Ma, rispetto allo stesso trimestre 2022, si registra una perdita del 39% sui ricavi e del 36% sugli utili.
La correzione vistosa si imputa alle maggiori spese operative, all'elevato costo del credito, ai minori ricavi.
La divisione Markets ha perso il 13% delle sue entrate, e sono crollate le commissioni di Investment Banking per circa un quarto del valore precedente.
La Finanza occidentale tace o poco parla del vero rischio che incombe con l'altra metà del pianeta che si sta liberando del dollaro come valuta di scambio commerciale.
Il "fatto" c'è, nonostante si tenti di negarlo coprendolo con il silenzio.

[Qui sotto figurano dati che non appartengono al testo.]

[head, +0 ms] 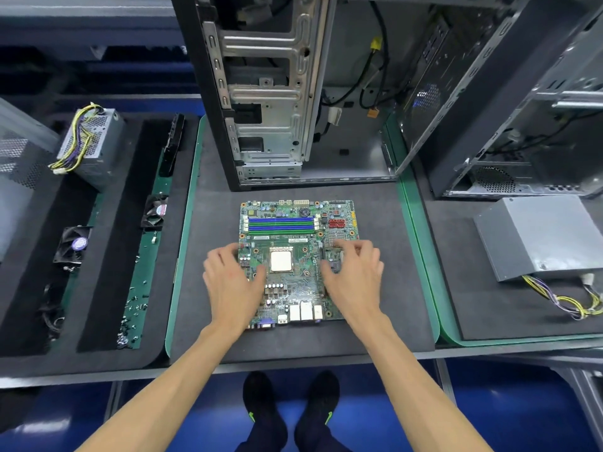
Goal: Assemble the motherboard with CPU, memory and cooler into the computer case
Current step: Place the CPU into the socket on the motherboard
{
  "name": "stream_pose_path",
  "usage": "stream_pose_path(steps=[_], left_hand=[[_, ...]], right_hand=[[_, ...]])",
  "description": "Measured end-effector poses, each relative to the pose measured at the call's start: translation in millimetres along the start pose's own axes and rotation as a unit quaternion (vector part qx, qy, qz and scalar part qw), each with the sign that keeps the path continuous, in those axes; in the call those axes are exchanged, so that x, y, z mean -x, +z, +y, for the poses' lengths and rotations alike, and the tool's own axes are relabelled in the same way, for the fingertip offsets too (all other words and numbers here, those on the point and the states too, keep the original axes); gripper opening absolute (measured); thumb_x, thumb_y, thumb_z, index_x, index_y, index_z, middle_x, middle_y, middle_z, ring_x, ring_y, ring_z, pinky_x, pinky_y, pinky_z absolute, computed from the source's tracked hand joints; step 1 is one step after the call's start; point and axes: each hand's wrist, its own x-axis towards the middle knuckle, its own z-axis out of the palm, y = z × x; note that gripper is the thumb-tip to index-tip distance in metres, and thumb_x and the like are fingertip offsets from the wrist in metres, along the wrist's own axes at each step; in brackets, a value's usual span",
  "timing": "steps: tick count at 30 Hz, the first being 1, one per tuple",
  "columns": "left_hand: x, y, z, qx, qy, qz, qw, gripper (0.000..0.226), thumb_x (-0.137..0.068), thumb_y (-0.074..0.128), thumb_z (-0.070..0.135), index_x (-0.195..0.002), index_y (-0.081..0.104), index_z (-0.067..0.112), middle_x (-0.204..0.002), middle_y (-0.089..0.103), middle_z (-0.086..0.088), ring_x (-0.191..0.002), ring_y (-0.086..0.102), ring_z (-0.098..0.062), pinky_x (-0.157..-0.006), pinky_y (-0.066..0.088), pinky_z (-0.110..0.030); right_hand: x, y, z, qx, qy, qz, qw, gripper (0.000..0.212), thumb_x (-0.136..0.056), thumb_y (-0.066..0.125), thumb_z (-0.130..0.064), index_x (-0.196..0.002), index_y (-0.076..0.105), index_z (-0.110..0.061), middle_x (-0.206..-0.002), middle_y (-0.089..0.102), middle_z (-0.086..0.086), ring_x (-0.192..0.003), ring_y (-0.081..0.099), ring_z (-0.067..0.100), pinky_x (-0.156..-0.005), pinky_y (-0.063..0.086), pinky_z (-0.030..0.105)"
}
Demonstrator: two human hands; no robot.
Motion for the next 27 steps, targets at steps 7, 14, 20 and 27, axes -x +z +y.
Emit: stream_pose_path(steps=[7,14,20,27], left_hand=[[-11.1,-5.1,-5.4,0.091,-0.074,-0.102,0.988,0.053,-0.09,0.071,0.025,-0.136,0.049,0.007,-0.109,0.044,-0.001,-0.1,0.047,-0.017,-0.088,0.037,-0.026],[-15.0,-7.3,-6.9,0.101,-0.072,-0.106,0.987,0.054,-0.09,0.071,0.023,-0.137,0.049,0.008,-0.107,0.046,0.0,-0.092,0.049,-0.016,-0.081,0.037,-0.025],[-12.0,-10.5,-6.4,0.071,-0.054,-0.112,0.99,0.056,-0.092,0.066,0.031,-0.14,0.047,0.008,-0.111,0.043,0.0,-0.099,0.05,-0.018,-0.085,0.042,-0.029],[-10.9,-49.8,-24.8,0.113,-0.068,-0.074,0.988,0.039,-0.095,0.061,0.02,-0.133,0.052,0.014,-0.113,0.048,0.0,-0.093,0.053,-0.012,-0.085,0.04,-0.024]], right_hand=[[-12.2,-3.4,6.9,0.042,0.079,-0.043,0.995,0.067,-0.089,0.067,-0.05,-0.138,0.051,-0.007,-0.128,0.042,0.012,-0.12,0.038,0.03,-0.1,0.035,0.037],[-13.5,-2.7,10.8,0.013,0.089,-0.051,0.995,0.073,-0.089,0.067,-0.054,-0.144,0.044,-0.012,-0.133,0.041,0.013,-0.123,0.036,0.031,-0.103,0.033,0.04],[-18.9,-11.3,1.3,0.03,0.068,-0.044,0.996,0.072,-0.089,0.068,-0.05,-0.145,0.041,-0.014,-0.135,0.041,0.012,-0.124,0.036,0.03,-0.102,0.032,0.043],[-22.4,-4.4,-53.1,-0.069,-0.071,-0.043,0.994,0.047,-0.092,0.068,-0.033,-0.134,0.054,-0.02,-0.127,0.047,0.004,-0.123,0.036,0.021,-0.105,0.031,0.038]])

Sarà questo, togliendo valore al dollaro che, a sua volta, sottrarrà valore all'economia americana che di esso si alimenta grazie ai privilegi unici che si è concessa, a portare la finanza e le economie occidentali verso una fortissima fase di destabilizzazione.
Un vero caos dal quale emergerà un nuovo equilibrio globale, dopo aver devastato vaste praterie che si trasformeranno in aridi deserti.
Per questo ci vorrà tempo e, forse, questo tempo diverrà misurabile dopo il summit dei BRICS previsto per il mese di agosto a Johannesburg e che vede unirsi un gran pezzo d'Africa che pare destinata ad un futuro di maggiore autonomia e prosperità.
Intanto, Macron non ha ottenuto la sua sedia in Sud Africa... e, questo, è un doppio segnale: Macron è consapevole del potenziale dei BRICS e i BRICS non lo vogliono al loro tavolo, nè lui, nè altri come lui.